American football player (born 1999)

Olaijah Griffin (born March 10, 1999) is an American former football cornerback. He played college football at USC and was signed by the Buffalo Bills as an undrafted free agent in 2021.

==Early life==
Griffin played the positions of cornerback and wide receiver while on the Mission Viejo football team. Between 2015 and 2017 during his freshman, sophomore and junior seasons, Griffin and the team earned numerous regional, state and All-American accolades. In his senior season in 2017, Griffin earned personal distinctions including the Los Angeles Times' All-Area Back of the Year award and the All-South Coast League MVP award.

==College career==
As a freshman cornerback during the 2018 season with the USC Trojans, Griffin only played 8 games before suffering a season-ending shoulder injury in the game against Colorado. After surgery, Griffin joined the 2019 spring practice in a limited capacity while he continued recovery. He went on to start 10 of the 11 games during the 2019 season. However, Griffin injured his back during the game against Utah. This injury caused him to miss the Trojans' game against Washington. Griffin was cleared to play again, only to reinjure his back during the game against Notre Dame. Griffin returned in his junior year for the 2020 season where he started in 5 of the total 6 games played prior to the COVID-19 pandemic. During his sophomore and junior seasons, Griffin earned All-Pac-12 honorable mentions. While at USC, Griffin majored in communication.

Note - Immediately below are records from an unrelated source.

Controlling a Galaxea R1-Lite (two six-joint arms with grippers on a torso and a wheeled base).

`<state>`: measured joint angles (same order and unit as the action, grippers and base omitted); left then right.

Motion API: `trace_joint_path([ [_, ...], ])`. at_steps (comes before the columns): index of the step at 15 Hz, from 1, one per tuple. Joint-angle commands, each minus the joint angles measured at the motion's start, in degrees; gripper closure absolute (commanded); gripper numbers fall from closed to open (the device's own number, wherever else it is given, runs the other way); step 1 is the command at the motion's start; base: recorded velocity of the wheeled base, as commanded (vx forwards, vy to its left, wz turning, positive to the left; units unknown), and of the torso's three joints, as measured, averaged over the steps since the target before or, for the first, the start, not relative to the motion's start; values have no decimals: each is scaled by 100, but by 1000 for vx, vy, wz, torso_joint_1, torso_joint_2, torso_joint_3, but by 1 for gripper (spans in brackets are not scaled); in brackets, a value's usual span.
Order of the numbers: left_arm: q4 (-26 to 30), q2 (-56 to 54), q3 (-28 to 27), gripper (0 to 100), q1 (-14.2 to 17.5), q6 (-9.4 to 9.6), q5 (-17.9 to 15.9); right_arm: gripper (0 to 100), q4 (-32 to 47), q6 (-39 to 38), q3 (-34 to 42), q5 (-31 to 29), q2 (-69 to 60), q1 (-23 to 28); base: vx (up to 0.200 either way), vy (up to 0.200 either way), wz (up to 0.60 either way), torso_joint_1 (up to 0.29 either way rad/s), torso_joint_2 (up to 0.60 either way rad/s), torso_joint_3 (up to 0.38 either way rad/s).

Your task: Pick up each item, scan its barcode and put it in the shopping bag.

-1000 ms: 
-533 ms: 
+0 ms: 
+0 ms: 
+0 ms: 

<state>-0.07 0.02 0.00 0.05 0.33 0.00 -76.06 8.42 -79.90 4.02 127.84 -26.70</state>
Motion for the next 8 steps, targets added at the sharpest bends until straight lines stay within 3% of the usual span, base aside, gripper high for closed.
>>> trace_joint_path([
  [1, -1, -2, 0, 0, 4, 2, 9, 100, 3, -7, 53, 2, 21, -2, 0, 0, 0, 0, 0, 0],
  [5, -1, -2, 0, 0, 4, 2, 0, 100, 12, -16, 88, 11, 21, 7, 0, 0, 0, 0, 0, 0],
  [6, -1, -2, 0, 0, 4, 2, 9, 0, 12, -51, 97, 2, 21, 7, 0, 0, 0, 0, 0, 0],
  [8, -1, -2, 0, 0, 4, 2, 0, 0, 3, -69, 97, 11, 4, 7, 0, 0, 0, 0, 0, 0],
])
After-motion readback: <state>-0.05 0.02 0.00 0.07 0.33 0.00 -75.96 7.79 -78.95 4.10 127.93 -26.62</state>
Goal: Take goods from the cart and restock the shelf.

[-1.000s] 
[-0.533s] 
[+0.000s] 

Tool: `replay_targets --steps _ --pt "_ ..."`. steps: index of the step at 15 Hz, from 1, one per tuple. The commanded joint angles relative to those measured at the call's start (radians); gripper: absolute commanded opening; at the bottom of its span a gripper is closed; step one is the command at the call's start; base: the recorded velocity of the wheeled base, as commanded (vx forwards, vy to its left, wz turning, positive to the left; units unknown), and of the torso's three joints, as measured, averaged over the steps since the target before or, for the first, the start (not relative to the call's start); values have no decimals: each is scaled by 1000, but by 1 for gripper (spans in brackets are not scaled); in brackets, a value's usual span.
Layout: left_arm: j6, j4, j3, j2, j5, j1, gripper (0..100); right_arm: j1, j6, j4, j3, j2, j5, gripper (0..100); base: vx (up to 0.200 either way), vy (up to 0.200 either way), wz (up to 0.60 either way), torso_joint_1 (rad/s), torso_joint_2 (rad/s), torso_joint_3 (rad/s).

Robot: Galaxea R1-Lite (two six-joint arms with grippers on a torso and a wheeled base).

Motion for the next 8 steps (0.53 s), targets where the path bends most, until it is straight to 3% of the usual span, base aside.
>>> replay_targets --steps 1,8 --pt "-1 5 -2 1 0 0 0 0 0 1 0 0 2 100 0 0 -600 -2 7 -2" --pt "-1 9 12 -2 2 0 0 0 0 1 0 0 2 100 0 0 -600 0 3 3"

Griffin only played three seasons of college football as he declared for the 2021 NFL Draft along with junior season teammates Alijah Vera-Tucker and Talanoa Hufanga.

==Professional career==

Pre-draft measurables
| Height | Weight | Arm length | Hand span | 40-yard dash | 10-yard split | 20-yard split | 20-yard shuttle | Three-cone drill | Vertical jump | Broad jump |
| 5 ft 11 in (1.80 m) | 176 lb (80 kg) | 31+7⁄8 in (0.81 m) | 8+3⁄4 in (0.22 m) | 4.57 s | 1.59 s | 2.66 s | 4.38 s | 7.04 s | 34.0 in (0.86 m) | 9 ft 11 in (3.02 m) |
All values from Pro Day

=== Buffalo Bills ===
After going unselected in the 2021 NFL draft, Griffin was signed by the Buffalo Bills as an undrafted free agent. He was released at the final roster cuts but re-signed to the practice squad the next day, where he spent the rest of the 2021 season. He was signed to a two-year futures contract on January 24, 2022. He was waived on August 14, 2022.

=== New York Giants ===
On August 15, 2022, Griffin was claimed off waivers by the New York Giants. He was waived on August 29, 2022. The Giants re-signed Griffin to their practice squad on September 28. He was released on November 8, 2022.

=== Seattle Sea Dragons ===
On April 13, 2023, Grffin signed with the Seattle Sea Dragons of the XFL. The Sea Dragons folded when the XFL and USFL merged to create the United Football League (UFL).

==Personal life==
Griffin is the son of rapper Warren G and step-nephew of rapper and producer Dr. Dre.